_GOAL OF THE EXERCISE_.
Below are some entries. Transcribe the lines from the one holding "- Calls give" to the one holding "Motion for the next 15", inclusive, but not the pictures among them.

Source records
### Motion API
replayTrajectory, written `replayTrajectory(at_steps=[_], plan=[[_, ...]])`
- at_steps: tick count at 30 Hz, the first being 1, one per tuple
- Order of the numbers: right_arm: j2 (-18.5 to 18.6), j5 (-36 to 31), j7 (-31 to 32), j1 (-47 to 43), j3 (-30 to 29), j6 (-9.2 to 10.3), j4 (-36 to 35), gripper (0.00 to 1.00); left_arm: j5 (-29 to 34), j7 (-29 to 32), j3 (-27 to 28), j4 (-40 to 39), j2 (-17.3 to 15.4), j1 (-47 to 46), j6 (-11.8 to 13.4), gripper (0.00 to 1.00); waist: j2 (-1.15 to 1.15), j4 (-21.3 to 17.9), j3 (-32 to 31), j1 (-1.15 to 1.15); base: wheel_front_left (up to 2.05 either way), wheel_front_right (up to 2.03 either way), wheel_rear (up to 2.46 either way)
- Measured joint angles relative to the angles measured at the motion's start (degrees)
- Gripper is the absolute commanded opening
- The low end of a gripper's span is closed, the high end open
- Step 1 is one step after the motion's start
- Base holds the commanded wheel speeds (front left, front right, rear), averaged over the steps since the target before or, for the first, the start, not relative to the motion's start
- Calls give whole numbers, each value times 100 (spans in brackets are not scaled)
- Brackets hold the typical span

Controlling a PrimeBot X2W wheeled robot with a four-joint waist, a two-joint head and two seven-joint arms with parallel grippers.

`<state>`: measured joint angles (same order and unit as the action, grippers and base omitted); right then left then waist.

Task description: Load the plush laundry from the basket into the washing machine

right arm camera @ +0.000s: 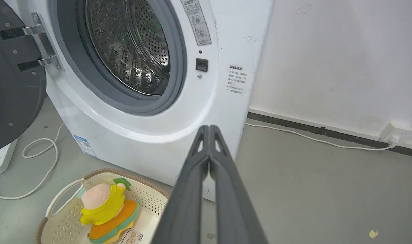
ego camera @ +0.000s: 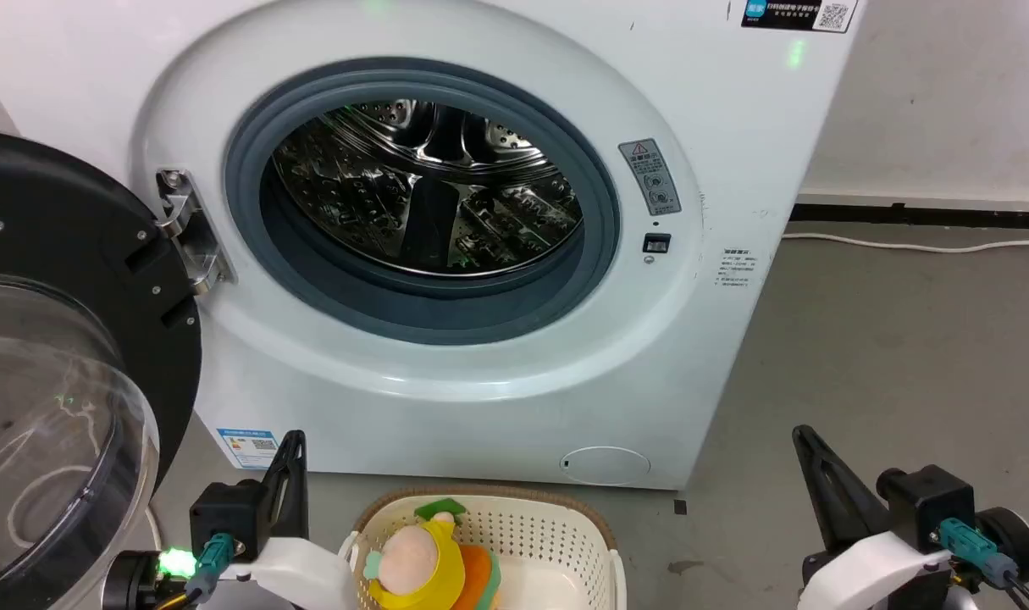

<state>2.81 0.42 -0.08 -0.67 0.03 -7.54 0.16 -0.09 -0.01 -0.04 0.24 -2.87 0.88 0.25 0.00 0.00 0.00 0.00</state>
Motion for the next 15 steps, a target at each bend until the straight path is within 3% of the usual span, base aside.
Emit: replayTrajectory(at_steps=[15], plan=[[0, 0, 0, 0, 1, 0, 0, 0, 0, 0, 1, 0, 0, 0, 0, 0, 0, 0, 0, 0, 0, 0, 0]])
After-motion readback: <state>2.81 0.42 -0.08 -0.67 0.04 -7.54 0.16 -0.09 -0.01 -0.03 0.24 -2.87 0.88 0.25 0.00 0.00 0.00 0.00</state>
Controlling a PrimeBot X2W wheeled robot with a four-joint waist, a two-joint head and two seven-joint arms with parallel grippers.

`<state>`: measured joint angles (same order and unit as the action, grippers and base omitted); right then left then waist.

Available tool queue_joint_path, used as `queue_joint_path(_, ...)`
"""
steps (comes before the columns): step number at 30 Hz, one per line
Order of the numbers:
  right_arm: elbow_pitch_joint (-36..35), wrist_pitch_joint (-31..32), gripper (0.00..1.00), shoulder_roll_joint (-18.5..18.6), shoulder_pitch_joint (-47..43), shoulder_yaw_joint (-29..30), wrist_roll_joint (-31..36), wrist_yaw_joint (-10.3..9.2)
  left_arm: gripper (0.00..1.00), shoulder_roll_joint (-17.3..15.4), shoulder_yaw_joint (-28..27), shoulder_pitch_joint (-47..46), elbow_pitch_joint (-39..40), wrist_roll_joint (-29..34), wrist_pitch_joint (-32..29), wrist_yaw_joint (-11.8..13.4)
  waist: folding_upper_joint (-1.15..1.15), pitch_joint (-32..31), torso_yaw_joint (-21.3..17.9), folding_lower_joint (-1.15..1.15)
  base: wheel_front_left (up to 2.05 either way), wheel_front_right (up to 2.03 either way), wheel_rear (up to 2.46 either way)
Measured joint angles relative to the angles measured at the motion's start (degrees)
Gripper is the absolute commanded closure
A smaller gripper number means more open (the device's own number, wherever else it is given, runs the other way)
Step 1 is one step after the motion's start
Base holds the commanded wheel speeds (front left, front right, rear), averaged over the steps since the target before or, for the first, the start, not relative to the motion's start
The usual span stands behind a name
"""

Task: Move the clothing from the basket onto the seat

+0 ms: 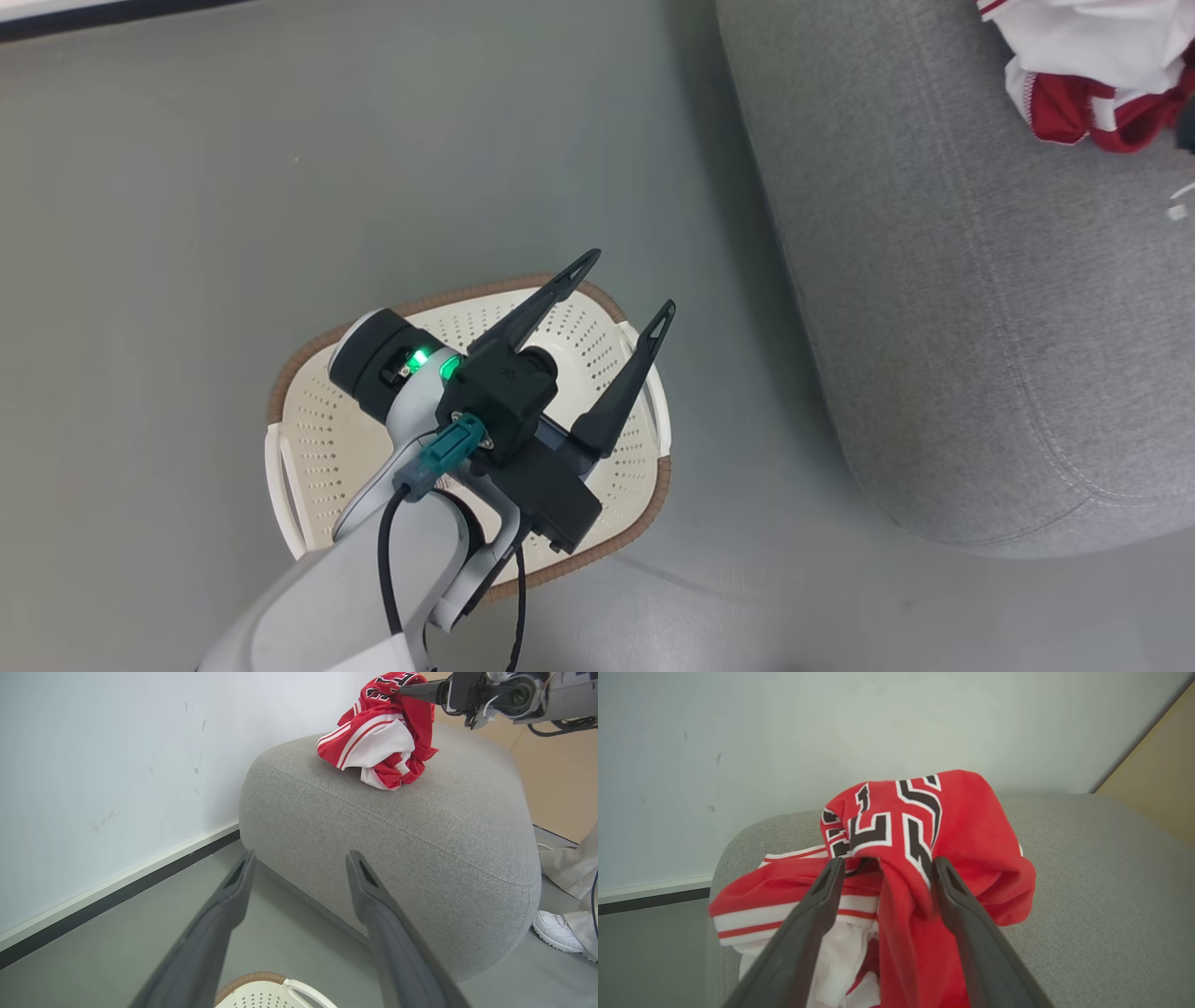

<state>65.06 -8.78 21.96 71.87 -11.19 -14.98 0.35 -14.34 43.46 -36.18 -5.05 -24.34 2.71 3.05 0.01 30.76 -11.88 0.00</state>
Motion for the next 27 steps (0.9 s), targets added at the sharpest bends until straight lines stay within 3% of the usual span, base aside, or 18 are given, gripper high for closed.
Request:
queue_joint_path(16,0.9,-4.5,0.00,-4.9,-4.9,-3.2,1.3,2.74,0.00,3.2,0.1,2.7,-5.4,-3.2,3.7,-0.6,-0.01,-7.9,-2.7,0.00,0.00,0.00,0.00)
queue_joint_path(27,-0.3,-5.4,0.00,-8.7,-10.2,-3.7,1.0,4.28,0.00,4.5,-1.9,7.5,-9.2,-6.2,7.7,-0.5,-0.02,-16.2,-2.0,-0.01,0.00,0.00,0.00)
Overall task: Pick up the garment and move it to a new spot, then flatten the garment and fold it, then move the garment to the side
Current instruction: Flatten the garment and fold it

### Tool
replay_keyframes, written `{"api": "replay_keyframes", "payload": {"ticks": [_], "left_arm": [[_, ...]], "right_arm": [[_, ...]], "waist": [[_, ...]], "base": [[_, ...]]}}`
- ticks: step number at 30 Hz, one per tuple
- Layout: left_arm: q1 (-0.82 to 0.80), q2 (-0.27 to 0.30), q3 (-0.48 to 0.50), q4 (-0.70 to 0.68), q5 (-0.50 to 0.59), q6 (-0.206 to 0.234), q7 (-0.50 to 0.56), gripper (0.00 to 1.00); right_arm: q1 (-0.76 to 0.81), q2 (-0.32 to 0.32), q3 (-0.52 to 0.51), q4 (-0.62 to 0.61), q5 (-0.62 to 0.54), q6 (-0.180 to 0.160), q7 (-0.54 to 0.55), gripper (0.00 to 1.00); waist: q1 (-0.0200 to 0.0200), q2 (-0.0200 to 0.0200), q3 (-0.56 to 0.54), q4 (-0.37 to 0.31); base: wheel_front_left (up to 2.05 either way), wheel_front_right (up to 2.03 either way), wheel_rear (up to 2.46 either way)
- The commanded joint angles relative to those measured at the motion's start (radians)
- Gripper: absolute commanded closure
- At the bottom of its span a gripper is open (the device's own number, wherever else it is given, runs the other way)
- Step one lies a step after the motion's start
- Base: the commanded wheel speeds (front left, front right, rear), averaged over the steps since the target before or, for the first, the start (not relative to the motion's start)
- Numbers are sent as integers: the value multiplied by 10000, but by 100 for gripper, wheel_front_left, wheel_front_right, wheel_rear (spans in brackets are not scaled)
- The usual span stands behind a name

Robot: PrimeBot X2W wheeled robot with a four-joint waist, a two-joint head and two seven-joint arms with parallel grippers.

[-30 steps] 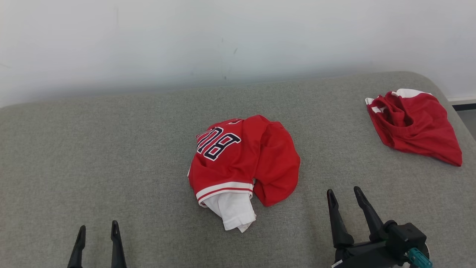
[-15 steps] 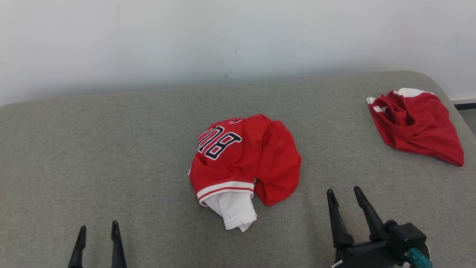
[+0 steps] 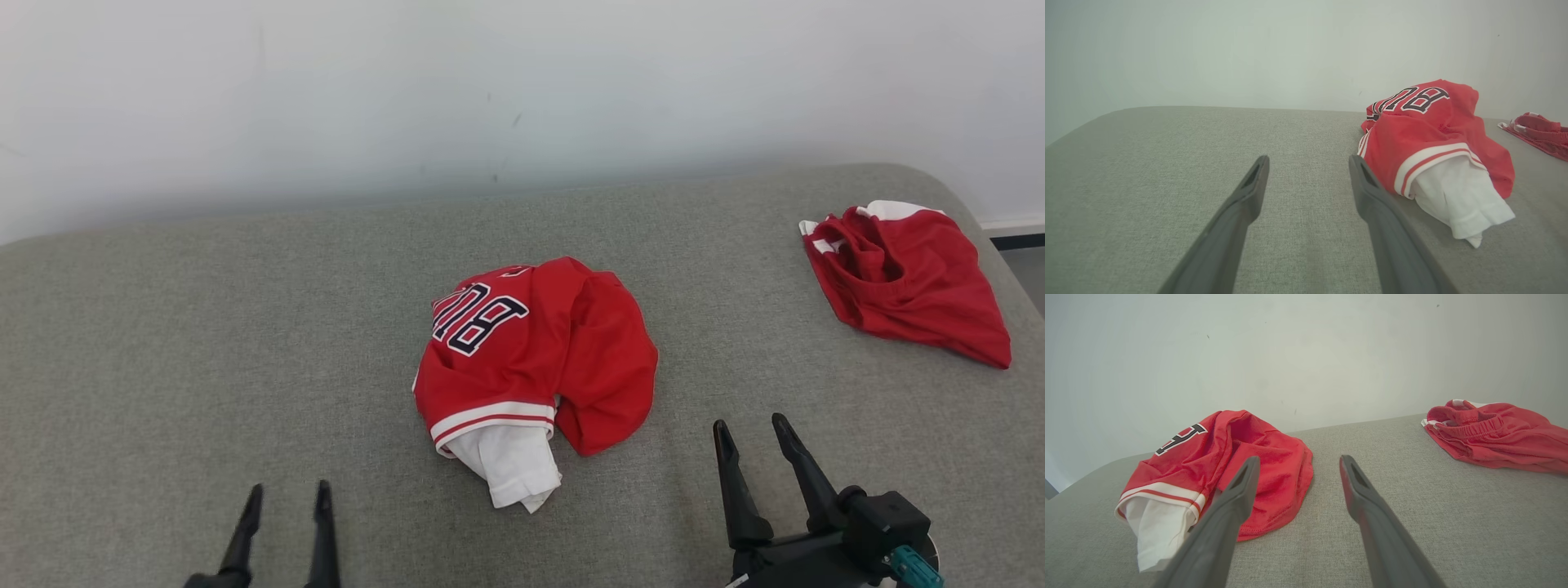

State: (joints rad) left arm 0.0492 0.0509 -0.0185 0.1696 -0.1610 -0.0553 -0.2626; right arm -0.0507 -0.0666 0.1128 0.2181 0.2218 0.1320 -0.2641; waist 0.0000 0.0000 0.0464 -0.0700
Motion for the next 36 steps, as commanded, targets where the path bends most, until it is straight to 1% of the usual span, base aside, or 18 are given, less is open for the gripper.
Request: {"api": "replay_keyframes", "payload": {"ticks": [1,5,12,15,22,23,25,28,31,36], "left_arm": [[-301,-10,-285,215,-54,-117,-21,0],[-963,-9,-919,912,-168,-312,-21,0],[-1991,-6,-1692,2061,-387,-475,-21,0],[-2279,-3,-1814,2393,-398,-439,-21,0],[-2830,0,-1736,3212,-303,-447,-21,0],[-2913,-1,-1708,3347,-350,-460,-22,2],[-3059,0,-1672,3637,-436,-493,-21,100],[-3300,0,-1576,3752,-484,-572,-22,100],[-3289,-1,-1405,3424,-484,-566,-22,100],[-2894,9,-1198,2496,-217,-587,-21,100]], "right_arm": [[98,-21,52,30,34,-19,-5,0],[-57,-9,189,37,62,-19,-6,0],[-276,12,332,57,139,-19,-6,0],[-313,31,296,37,153,-19,-5,0],[-457,52,246,21,208,-19,-6,0],[-471,55,244,18,221,-19,-6,0],[-484,63,221,-3,211,-19,-5,0],[-448,74,131,-27,171,-19,-5,0],[-365,87,21,-52,156,-19,-5,0],[-163,106,-49,-35,199,-19,-5,0]], "waist": [[0,0,4,-21],[0,0,104,-163],[0,0,398,-747],[0,0,559,-1033],[0,0,791,-1436],[0,0,821,-1473],[0,0,854,-1502],[0,0,864,-1454],[0,0,816,-1255],[0,0,608,-630]], "base": [[0,0,0],[0,0,0],[0,0,0],[0,0,0],[0,0,0],[0,0,0],[0,0,0],[0,0,0],[0,0,0],[0,0,0]]}}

_OUTPUT BELOW_.
- Calls give whole numbers, each value times 100 (spans in brackets are not scaled)
- Brackets hold the typical span

Controlling a PrimeBot X2W wheeled robot with a four-joint waist, a two-joint head and two seven-joint arms with parallel grippers.

`<state>`: measured joint angles (same order and unit as the action, grippers and base omitted); right then left then waist.

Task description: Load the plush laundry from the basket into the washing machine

right arm camera @ +0.000s: 
ego camera @ +0.000s: 

<state>2.81 0.42 -0.08 -0.67 0.03 -7.54 0.16 -0.09 -0.01 -0.04 0.24 -2.87 0.88 0.25 0.00 0.00 0.00 0.00</state>
Motion for the next 15 steps, a target at each bend until the straight path is within 3% of the usual span, base aside.

What the exercise asked for is now complete.